* About this exercise: Only an exact repetition of the entries will do.

* Dataset entries:
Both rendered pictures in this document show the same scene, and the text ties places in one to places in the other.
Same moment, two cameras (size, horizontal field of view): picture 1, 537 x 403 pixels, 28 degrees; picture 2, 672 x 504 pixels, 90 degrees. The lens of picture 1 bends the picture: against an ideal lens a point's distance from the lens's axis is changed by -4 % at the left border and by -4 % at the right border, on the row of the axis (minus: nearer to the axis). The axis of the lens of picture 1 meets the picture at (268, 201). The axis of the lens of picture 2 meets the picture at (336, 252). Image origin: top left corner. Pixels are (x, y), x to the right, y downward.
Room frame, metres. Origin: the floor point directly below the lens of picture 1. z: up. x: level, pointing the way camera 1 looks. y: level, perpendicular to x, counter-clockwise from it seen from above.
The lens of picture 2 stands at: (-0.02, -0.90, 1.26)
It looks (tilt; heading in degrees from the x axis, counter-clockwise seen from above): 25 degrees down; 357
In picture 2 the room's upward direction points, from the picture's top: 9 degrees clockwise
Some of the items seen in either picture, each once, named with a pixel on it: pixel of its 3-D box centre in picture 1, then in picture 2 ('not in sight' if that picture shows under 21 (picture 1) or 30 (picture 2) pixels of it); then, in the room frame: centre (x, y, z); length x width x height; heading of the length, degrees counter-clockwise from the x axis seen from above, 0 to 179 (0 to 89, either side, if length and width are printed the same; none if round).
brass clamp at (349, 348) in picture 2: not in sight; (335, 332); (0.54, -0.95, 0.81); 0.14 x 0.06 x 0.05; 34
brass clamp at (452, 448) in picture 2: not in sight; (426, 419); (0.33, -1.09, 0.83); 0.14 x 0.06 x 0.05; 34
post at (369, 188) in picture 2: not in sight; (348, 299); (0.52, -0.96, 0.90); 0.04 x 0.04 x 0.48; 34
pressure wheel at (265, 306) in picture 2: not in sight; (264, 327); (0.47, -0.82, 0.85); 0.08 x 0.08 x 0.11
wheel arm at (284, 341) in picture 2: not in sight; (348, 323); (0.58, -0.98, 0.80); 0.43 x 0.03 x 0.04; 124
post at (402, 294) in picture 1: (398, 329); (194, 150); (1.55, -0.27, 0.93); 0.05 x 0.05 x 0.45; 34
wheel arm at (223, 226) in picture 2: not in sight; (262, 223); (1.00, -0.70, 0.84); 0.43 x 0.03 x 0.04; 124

* Your solution:
Both rendered pictures in this document show the same scene, and the text ties places in one to places in the other.
Same moment, two cameras (size, horizontal field of view): picture 1, 537 x 403 pixels, 28 degrees; picture 2, 672 x 504 pixels, 90 degrees. The lens of picture 1 bends the picture: against an ideal lens a point's distance from the lens's axis is changed by -4 % at the left border and by -4 % at the right border, on the row of the axis (minus: nearer to the axis). The axis of the lens of picture 1 meets the picture at (268, 201). The axis of the lens of picture 2 meets the picture at (336, 252). Image origin: top left corner. Pixels are (x, y), x to the right, y downward.
Room frame, metres. Origin: the floor point directly below the lens of picture 1. z: up. x: level, pointing the way camera 1 looks. y: level, perpendicular to x, counter-clockwise from it seen from above.
The lens of picture 2 stands at: (-0.02, -0.90, 1.26)
It looks (tilt; heading in degrees from the x axis, counter-clockwise seen from above): 25 degrees down; 357
In picture 2 the room's upward direction points, from the picture's top: 9 degrees clockwise
Some of the items seen in either picture, each once, named with a pixel on it: pixel of its 3-D box centre in picture 1, then in picture 2 ('not in sight' if that picture shows under 21 (picture 1) or 30 (picture 2) pixels of it); then, in the room frame: centre (x, y, z); length x width x height; heading of the length, degrees counter-clockwise from the x axis seen from above, 0 to 179 (0 to 89, either side, if length and width are printed the same; none if round).
brass clamp at (349, 348) in picture 2: not in sight; (335, 332); (0.54, -0.95, 0.81); 0.14 x 0.06 x 0.05; 34
brass clamp at (452, 448) in picture 2: not in sight; (426, 419); (0.33, -1.09, 0.83); 0.14 x 0.06 x 0.05; 34
post at (369, 188) in picture 2: not in sight; (348, 299); (0.52, -0.96, 0.90); 0.04 x 0.04 x 0.48; 34
pressure wheel at (265, 306) in picture 2: not in sight; (264, 327); (0.47, -0.82, 0.85); 0.08 x 0.08 x 0.11
wheel arm at (284, 341) in picture 2: not in sight; (348, 323); (0.58, -0.98, 0.80); 0.43 x 0.03 x 0.04; 124
post at (402, 294) in picture 1: (398, 329); (194, 150); (1.55, -0.27, 0.93); 0.05 x 0.05 x 0.45; 34
wheel arm at (223, 226) in picture 2: not in sight; (262, 223); (1.00, -0.70, 0.84); 0.43 x 0.03 x 0.04; 124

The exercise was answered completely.